This answer is partially speculation; however, I feel that it is well-supported.
When you refer to a person's "secular birthday," I assume that you refer to his or her birthday on the Gregorian calendar since that is the calendar which most of the world uses. There are, however, plenty of other civil calendars used around the world (e.g. the Ethiopian calendar and the Iranian calendar). In addition, the Gregorian calendar has only been in use since the late 16th century (already into the period of the Acharonim!). I see no reason why the Gregorian calendar should have any particular significance in Judaism. The fact that something happened on some date in some random calendar system is irrelevant. This applies to all calendars--not just the Gregorian calendar. I can't just make up a calendar that has a three-day year and say that I want a birthday party every three days!
Furthermore, there is no reason why the Hebrew calendar cannot be used for "secular" purposes. In fact, the State of Israel requires that the Hebrew date be included in all official government documents.

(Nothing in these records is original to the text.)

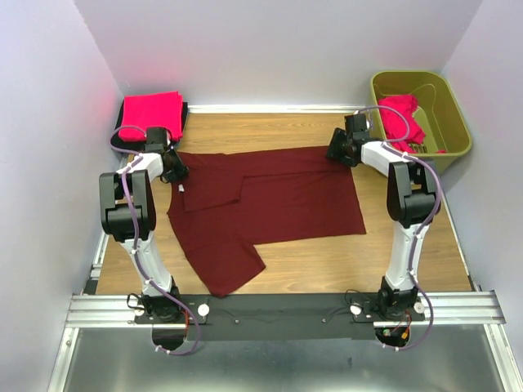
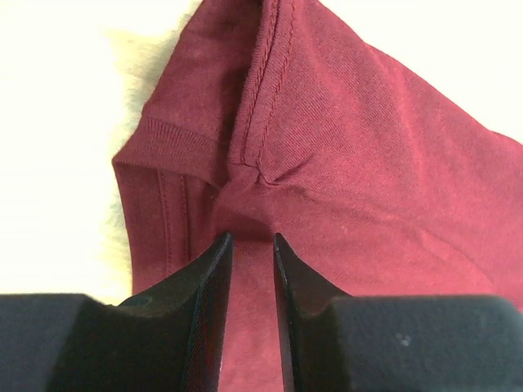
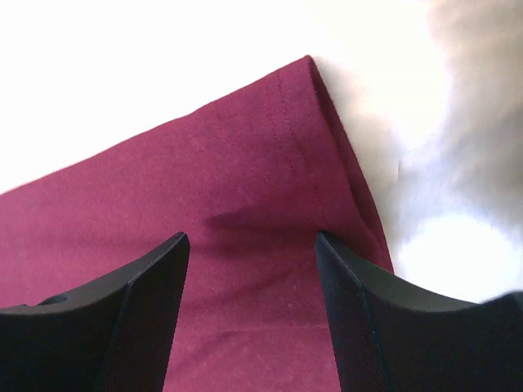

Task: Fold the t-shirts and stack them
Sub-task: Fold the tshirt

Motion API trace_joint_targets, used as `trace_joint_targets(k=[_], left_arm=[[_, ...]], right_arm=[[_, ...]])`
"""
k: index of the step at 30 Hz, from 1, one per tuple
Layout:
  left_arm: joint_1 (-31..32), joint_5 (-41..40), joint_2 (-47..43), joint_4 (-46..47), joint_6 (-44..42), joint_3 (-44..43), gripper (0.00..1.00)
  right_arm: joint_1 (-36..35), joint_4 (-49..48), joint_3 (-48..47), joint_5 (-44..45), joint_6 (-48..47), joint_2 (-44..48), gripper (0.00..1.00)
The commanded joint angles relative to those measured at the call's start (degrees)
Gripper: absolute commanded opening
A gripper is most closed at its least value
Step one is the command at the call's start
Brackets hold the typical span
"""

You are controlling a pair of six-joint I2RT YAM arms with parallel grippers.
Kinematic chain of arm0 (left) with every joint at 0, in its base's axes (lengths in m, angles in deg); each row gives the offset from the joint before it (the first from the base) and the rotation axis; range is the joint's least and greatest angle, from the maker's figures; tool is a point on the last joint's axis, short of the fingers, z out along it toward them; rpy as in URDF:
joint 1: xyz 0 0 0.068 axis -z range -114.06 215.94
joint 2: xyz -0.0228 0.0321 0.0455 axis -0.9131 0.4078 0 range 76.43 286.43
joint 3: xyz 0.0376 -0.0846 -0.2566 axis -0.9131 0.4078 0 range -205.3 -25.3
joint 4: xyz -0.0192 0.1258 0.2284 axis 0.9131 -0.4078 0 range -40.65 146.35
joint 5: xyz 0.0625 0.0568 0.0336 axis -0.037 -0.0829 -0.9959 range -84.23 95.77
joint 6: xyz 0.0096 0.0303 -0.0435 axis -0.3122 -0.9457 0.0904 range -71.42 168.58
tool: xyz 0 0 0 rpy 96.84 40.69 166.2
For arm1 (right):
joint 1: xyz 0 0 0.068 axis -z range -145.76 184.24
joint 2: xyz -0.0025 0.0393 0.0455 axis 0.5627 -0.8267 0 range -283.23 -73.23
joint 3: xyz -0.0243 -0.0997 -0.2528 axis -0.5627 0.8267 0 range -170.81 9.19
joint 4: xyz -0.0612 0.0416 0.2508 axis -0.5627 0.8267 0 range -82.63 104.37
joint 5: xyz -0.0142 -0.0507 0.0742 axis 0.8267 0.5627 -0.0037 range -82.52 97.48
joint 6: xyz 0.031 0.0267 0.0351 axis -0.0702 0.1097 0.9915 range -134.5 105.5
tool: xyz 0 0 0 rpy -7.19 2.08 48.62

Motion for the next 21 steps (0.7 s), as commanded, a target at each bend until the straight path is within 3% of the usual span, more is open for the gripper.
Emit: trace_joint_targets(k=[1, 8, 13, 14, 21], left_arm=[[-0.55, 2.28, 4.55, -1.47, 0.26, -1.09, 0.35], [0.24, 4.3, 4.38, -2.52, 2.02, -8.74, 0.39], [0.42, 2.38, -1.85, -4.8, 1.75, -10.07, 0.48], [0.5, 0.46, -5.34, -5.68, 1.32, -8.5, 0.55], [1.73, -4.57, -22.76, -8.67, -0.44, 7.76, 0.57]], right_arm=[[1.7, 1.84, -4.09, 3.52, -2.37, -6.73, 0.71], [1.7, 2.8, -11.91, 4.22, -6.67, -9.63, 0.73], [1.26, 3.16, -12.01, 2.73, -9.84, -3.49, 0.77], [0.91, 3.24, -10.7, 2.55, -10.28, -1.74, 0.77], [-2.43, 5.7, 2.19, 2.73, -8.71, 13.99, 0.78]])
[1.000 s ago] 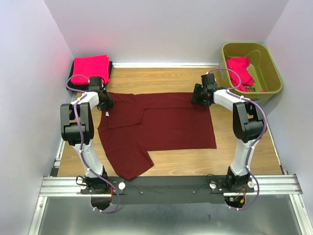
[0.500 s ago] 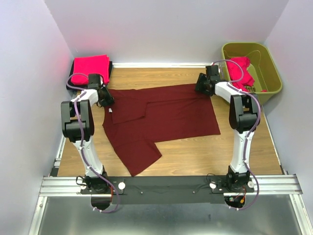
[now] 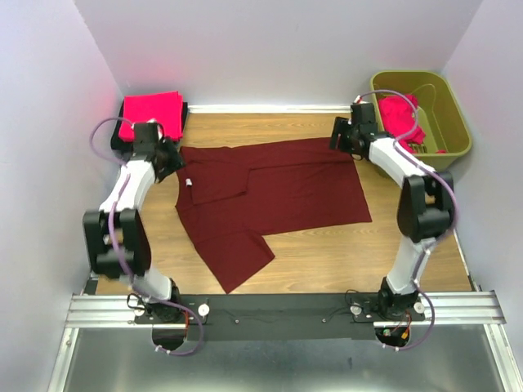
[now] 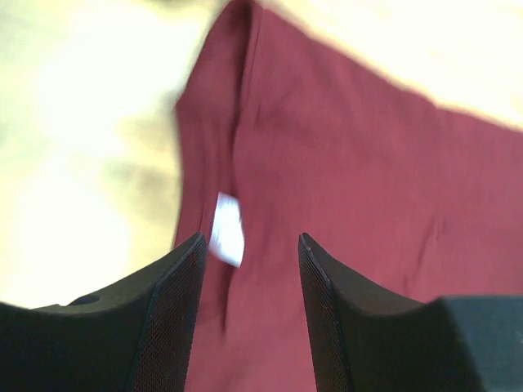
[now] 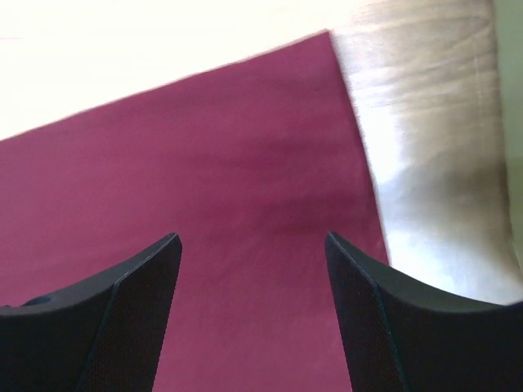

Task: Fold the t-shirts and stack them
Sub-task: Fold the tshirt

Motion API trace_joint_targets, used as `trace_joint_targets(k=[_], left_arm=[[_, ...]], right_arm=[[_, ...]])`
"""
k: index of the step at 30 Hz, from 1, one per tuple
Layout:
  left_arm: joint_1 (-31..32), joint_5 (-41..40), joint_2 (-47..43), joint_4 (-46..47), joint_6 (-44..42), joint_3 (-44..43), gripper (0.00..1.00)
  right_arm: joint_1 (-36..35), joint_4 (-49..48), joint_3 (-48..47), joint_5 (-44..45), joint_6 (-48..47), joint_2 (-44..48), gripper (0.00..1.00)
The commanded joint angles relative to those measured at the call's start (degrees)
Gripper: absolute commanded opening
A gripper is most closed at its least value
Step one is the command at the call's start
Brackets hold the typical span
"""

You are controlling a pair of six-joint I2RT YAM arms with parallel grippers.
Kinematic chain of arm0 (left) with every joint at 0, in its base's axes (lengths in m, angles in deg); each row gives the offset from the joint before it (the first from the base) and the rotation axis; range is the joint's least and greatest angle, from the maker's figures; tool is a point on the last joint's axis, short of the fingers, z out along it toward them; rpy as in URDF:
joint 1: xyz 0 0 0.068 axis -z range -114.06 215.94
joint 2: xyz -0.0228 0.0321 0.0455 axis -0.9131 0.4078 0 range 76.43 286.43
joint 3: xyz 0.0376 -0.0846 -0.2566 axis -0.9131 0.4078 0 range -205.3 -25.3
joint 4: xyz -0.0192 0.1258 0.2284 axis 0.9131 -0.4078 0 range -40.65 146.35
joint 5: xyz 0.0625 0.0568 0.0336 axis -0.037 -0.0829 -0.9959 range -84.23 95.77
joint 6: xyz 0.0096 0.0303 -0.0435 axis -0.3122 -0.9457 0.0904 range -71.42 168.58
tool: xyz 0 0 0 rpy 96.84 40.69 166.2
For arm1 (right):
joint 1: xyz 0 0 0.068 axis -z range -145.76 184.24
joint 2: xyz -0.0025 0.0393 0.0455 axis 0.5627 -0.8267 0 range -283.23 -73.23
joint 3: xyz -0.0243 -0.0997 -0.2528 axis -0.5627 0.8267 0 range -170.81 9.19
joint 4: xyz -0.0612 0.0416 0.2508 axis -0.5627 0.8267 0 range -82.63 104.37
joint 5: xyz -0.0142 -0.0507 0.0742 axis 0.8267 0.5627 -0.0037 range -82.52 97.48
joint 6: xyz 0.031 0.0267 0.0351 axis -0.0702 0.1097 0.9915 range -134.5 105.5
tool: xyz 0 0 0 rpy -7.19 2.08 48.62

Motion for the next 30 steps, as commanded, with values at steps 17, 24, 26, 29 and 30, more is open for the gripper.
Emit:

On the other hand, the Talmud does recognize the concept of a 365-day solar year. The Gregorian calendar is the most accurate representation of the solar year around today. It is possible that there could be some mystical associations with particular solar dates although that is outside my realm of knowledge. Still, even if there is some significance to solar dates, that would still leave the Gregorian calendar as the sole exception to the rule that non-Jewish calendars are irrelevant.